2.3. Rules for the specification of distributions

A distribution must be specified in one of the following ways:
  1. Through the application of the distributionFromPDF symbol from the content dictionary uncertainty1, where the operand is a binding using the lambda symbol from the fns1 content dictionary, with one bound variable; the bound expression must be a valid real-valued low complexity subset expression that only uses the bound variable and low complexity subset variables that have been assigned a lower level. The definite integral of the function over bound variable values between minus infinity and infinity must be one, and the function must be defined and non-negative for any value in that range.

  2. Through the application of the distributionFromPMF symbol from the content dictionary uncertainty1, where the operand is a binding using the lambda symbol from the fns1 content dictionary, with one bound variable; the bound expression must be a valid real-valued low complexity subset expression that only uses the bound variable and low complexity subset variables that have been assigned a lower level. The sum of the function values over bound variable values between minus infinity and infinity must be one, and the function must be defined and non-negative for any value in that range.

  3. Through the application of the distributionFromRealisations symbol from the content dictionary uncertainty1, where the operand is either a valid real-valued low complexity subset expression, or an application of the vector constructor vector from content dictionary vector2, where each operand of vector is a valid real-valued low complexity subset expression.

2.4. The uncertainty content dictionary

  1. This section defines the content dictionary uncertainty1. This section merely provides definitions of the symbols in the content dictionary. To be compliant with this specification, models must only use symbols from this content dictionary in ways specified elsewhere in this specification.

  2. The sampleFromDistribution symbol is a binary operator that relates a random variable, the first operand, to its distribution, the second operand.
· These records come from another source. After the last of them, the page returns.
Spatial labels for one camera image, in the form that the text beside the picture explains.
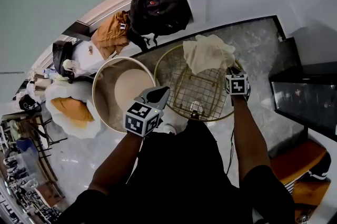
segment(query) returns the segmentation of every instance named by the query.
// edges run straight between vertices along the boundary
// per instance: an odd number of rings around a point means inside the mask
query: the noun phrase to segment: gold wire basket
[[[156,85],[171,89],[167,105],[177,114],[190,118],[191,105],[198,101],[202,107],[198,121],[211,122],[233,114],[230,101],[226,102],[224,86],[226,69],[210,69],[194,75],[184,59],[183,45],[167,51],[157,62]]]

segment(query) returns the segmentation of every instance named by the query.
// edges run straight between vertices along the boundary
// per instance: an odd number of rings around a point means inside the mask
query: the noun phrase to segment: shoe
[[[201,115],[204,110],[201,106],[201,103],[197,100],[192,102],[190,109],[191,109],[190,117],[195,119],[199,119],[199,115]]]
[[[176,129],[171,124],[164,124],[163,132],[164,133],[173,133],[174,135],[177,135]]]

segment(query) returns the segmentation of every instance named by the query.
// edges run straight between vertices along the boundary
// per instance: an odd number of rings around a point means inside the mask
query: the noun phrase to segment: round storage basket
[[[141,62],[130,57],[110,59],[96,73],[93,83],[94,106],[109,128],[126,133],[123,128],[124,111],[120,106],[125,108],[125,103],[153,86],[153,75]]]

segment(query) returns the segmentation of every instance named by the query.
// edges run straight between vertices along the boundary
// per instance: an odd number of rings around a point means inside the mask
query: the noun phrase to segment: black cable
[[[229,165],[228,165],[228,169],[227,169],[226,175],[228,174],[228,172],[229,172],[229,170],[230,170],[230,167],[231,167],[231,164],[232,164],[232,160],[233,160],[233,154],[234,154],[233,136],[234,136],[234,129],[233,129],[232,136],[231,136],[230,163],[229,163]]]

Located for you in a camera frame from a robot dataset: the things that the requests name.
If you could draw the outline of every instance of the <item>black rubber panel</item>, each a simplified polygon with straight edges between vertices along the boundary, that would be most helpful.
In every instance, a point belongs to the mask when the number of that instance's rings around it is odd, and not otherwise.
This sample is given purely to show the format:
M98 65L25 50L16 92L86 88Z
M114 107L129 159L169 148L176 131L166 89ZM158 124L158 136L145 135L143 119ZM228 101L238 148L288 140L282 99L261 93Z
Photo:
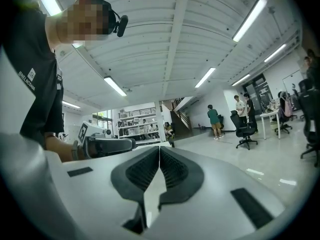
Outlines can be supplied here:
M70 177L74 177L74 176L86 174L86 173L89 173L92 171L93 170L90 167L84 167L84 168L80 168L80 169L76 169L76 170L70 170L70 171L68 171L68 174Z
M159 147L155 146L142 154L115 167L111 172L111 182L120 196L135 201L140 206L139 216L143 228L147 227L144 193L159 168ZM125 223L125 226L136 223Z
M233 190L231 195L257 229L273 220L270 213L245 188Z
M167 191L160 195L159 210L162 205L187 201L201 188L205 178L197 163L164 146L160 147L160 169Z

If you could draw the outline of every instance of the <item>white shelving unit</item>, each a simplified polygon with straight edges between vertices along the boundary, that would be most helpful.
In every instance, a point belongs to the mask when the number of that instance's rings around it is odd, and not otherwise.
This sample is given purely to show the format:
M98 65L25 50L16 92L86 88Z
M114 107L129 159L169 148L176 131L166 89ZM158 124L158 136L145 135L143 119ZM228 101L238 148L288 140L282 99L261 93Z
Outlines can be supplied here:
M118 118L118 121L122 121L123 123L128 123L129 121L132 121L135 118L139 118L139 119L150 119L150 118L155 118L156 117L156 113L155 108L152 109L150 108L150 110L152 113L144 113L144 114L138 114L138 115L133 115L133 116L128 116L128 117L123 117L123 118ZM127 126L123 126L123 127L118 127L118 136L119 139L121 138L129 138L129 137L133 137L133 136L140 136L140 135L147 135L147 134L154 134L154 133L159 133L159 130L154 130L154 131L148 131L148 132L144 132L144 133L137 133L137 134L130 134L130 135L122 135L120 136L120 130L121 129L132 129L132 128L143 128L145 126L149 126L152 124L157 124L157 121L151 121L151 122L146 122L146 123L139 123L139 124L133 124L133 125L127 125ZM142 145L142 144L148 144L148 143L157 143L157 142L161 142L160 138L151 138L151 139L145 139L145 140L137 140L135 143L137 145Z

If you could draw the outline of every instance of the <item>black t-shirt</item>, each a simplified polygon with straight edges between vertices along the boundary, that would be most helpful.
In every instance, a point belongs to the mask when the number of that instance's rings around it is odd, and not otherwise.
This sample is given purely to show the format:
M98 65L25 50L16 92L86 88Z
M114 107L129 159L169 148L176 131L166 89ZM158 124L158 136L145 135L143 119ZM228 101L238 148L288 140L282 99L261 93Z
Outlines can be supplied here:
M255 115L255 107L254 107L254 103L252 102L251 99L248 99L247 102L246 102L247 106L248 106L248 109L250 109L248 115L249 116L254 116Z
M64 131L62 118L62 71L51 52L46 31L46 15L38 10L19 12L6 35L4 50L21 78L35 95L20 134L45 146L44 133Z

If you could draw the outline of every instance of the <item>ceiling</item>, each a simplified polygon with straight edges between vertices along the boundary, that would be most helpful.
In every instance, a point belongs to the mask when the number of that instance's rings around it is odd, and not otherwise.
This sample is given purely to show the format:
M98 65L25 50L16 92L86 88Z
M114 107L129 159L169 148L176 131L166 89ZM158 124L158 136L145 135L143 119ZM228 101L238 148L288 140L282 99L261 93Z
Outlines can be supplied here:
M75 0L58 0L65 9ZM82 114L152 101L199 96L264 66L280 45L299 45L301 20L288 0L267 5L238 42L232 37L256 0L106 0L129 22L123 37L57 50L65 99ZM200 88L195 85L216 68ZM103 77L127 93L120 96Z

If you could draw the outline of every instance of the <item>desk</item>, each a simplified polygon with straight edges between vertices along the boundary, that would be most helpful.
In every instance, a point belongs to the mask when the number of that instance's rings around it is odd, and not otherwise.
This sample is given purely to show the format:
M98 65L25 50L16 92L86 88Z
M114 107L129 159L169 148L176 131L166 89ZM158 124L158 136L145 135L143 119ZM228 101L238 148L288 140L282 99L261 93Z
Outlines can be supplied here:
M279 122L279 115L278 115L278 111L279 109L276 109L270 113L263 113L260 115L261 119L262 119L262 128L263 128L263 138L266 139L266 129L265 129L265 121L264 121L264 118L266 117L271 117L271 116L274 116L276 115L276 121L277 121L277 124L278 124L278 138L280 139L280 122Z
The random variable may be a scalar or a vector.

  3. The distributionFromPDF symbol is a unary operator that describes a distribution using a probability density function. It takes as its only operand a function of one variable (which may be vector or scalar). The function should be non-negative for all values in its domain, and the integral over its domain should be equal to one. The result is a probability distribution for a random variable which may take values on the domain of the function, with the probability density function specified by the function.
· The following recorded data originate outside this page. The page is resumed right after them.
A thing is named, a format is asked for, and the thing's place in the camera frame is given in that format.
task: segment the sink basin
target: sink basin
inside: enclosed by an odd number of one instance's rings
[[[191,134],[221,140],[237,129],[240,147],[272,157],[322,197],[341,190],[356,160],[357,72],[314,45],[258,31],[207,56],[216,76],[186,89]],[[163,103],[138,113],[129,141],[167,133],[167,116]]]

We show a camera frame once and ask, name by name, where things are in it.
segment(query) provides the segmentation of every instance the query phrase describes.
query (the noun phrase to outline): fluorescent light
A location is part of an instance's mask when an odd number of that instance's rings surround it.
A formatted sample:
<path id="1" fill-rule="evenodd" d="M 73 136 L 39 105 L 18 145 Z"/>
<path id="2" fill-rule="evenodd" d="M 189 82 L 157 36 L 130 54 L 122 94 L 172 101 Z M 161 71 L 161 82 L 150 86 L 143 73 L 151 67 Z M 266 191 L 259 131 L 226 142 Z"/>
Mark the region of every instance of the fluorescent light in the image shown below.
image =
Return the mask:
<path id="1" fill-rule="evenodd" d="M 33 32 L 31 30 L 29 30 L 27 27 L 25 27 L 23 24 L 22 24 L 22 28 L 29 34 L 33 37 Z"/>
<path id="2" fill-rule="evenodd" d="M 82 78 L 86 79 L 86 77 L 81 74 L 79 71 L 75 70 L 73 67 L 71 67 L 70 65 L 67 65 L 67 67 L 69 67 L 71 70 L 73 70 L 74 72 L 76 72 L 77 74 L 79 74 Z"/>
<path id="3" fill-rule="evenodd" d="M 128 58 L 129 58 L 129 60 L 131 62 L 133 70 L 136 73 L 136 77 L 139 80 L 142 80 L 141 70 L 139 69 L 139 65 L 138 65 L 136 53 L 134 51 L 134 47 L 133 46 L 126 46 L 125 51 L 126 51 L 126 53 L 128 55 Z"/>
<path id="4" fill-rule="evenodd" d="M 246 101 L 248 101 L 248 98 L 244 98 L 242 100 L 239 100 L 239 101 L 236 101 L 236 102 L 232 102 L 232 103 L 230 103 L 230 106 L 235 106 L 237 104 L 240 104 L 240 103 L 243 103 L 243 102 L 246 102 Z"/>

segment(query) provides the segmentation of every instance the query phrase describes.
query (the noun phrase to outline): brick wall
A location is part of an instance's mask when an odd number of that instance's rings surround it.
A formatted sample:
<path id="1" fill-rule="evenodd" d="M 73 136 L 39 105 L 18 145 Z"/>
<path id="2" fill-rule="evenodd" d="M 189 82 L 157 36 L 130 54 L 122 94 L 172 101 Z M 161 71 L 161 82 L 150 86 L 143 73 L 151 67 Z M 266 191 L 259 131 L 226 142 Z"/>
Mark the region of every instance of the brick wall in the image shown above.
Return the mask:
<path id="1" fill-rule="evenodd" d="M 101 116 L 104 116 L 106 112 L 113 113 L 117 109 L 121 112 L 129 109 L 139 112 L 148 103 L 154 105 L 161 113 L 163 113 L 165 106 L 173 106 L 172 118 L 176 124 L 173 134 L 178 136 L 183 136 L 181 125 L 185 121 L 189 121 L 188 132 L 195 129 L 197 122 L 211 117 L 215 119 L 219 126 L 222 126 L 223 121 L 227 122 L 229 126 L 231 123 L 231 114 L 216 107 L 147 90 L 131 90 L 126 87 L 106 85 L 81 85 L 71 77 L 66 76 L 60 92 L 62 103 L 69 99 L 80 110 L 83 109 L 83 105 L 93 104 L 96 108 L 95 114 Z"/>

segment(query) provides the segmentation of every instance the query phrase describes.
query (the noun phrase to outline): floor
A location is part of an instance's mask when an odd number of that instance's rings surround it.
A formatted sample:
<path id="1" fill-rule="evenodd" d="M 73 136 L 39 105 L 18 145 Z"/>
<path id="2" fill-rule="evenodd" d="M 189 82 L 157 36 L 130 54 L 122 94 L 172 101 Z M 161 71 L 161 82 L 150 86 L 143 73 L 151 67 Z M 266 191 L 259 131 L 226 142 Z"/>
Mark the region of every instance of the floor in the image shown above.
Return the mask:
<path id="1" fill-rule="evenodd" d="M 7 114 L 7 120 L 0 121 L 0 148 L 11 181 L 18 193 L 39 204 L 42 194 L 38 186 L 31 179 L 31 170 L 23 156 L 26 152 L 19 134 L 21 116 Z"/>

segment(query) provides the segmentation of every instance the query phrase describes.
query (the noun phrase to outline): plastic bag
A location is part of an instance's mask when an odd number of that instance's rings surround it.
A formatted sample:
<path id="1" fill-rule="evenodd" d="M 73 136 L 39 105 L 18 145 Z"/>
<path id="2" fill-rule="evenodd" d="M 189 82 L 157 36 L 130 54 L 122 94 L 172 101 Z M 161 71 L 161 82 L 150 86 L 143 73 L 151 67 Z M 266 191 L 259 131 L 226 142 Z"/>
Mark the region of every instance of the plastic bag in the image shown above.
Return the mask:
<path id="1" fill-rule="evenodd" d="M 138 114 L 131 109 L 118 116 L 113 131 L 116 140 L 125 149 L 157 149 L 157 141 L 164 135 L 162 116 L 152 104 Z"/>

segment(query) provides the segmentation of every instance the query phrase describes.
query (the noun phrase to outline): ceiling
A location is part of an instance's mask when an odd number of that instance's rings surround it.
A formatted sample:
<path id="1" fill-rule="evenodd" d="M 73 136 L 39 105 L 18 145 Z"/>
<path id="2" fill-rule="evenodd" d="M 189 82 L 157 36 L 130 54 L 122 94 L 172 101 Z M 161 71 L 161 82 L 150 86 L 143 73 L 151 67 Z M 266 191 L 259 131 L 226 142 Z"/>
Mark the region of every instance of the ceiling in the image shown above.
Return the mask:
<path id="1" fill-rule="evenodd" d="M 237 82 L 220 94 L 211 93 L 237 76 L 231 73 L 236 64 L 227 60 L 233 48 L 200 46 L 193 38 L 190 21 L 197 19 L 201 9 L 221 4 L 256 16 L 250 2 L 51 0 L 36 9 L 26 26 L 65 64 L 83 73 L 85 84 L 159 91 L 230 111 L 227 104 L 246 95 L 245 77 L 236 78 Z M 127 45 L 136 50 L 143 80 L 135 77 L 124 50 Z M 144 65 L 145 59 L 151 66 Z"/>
  4. The distributionFromPMF symbol is a unary operator that describes a distribution using a probability mass function. It takes as its only operand a function of one variable (which may be vector or scalar). The function should be non-negative for all values in its domain, and the sum over its domain should be equal to one. The result is a probability distribution for a random variable which may take values on the domain of the function, with the probability mass function specified by the function.
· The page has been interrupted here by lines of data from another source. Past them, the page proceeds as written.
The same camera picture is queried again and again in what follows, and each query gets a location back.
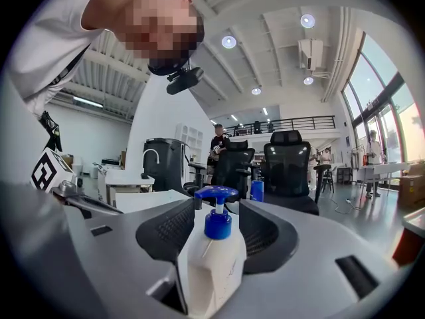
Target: balcony railing
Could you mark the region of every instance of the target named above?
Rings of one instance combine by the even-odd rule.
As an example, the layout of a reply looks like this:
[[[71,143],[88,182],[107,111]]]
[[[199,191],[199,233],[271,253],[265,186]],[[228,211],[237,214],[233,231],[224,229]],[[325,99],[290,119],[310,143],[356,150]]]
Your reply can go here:
[[[230,136],[245,136],[266,134],[275,131],[318,129],[335,129],[334,116],[289,118],[285,120],[244,124],[243,127],[230,126],[226,127],[226,133]]]

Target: blue cup
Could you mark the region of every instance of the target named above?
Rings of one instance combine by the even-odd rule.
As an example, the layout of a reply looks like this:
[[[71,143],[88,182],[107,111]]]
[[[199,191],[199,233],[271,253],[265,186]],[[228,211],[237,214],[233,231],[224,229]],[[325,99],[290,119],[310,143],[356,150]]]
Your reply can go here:
[[[264,201],[264,182],[263,181],[252,181],[250,199],[253,201],[258,201],[258,202]]]

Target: white faucet
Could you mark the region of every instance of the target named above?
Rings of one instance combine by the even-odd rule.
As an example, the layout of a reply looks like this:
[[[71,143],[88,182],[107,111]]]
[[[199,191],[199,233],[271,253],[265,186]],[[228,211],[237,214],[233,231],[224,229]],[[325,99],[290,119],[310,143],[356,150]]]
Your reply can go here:
[[[147,152],[150,152],[150,151],[153,151],[157,154],[157,164],[159,164],[159,154],[158,154],[158,152],[155,149],[147,149],[141,155],[141,173],[143,173],[145,171],[145,168],[143,168],[143,163],[145,161],[145,154]]]

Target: round ceiling light
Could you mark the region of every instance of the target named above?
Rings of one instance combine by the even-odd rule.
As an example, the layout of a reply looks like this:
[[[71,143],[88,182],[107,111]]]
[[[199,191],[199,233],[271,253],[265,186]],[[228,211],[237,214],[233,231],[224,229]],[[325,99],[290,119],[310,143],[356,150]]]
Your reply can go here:
[[[314,79],[312,77],[307,77],[306,79],[304,79],[304,84],[305,85],[310,85],[313,84]]]
[[[231,35],[227,35],[221,40],[221,45],[226,47],[226,49],[233,49],[236,46],[236,39]]]
[[[251,90],[251,93],[252,93],[252,94],[260,94],[260,93],[261,93],[261,88],[253,88],[253,89]]]
[[[306,29],[310,29],[314,26],[314,17],[311,14],[305,14],[301,17],[301,25]]]

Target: blue pump cap
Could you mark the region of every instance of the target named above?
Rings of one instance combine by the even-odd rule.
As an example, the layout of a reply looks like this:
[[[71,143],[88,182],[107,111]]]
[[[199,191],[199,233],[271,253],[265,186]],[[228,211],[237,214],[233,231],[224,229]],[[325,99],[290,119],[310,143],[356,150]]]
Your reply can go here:
[[[238,195],[238,191],[223,187],[221,185],[209,185],[195,192],[197,199],[204,197],[215,197],[217,205],[223,205],[224,200],[229,196]],[[221,214],[213,209],[205,217],[205,230],[204,233],[207,237],[213,240],[223,240],[230,236],[232,232],[232,217],[228,214],[226,209],[223,209]]]
  5. The distributionFromRealisations symbol is a unary operator that partially describes a distribution by using a series of samples (realisations) from the true distribution. It takes as its only operand a finite list, describing the realisations. The list shall be such that one of the following applies:

    1. All members of the list shall be vectors of real numbers, and the length of all the vectors shall be the same, or,

    2. All members of the list shall be real numbers.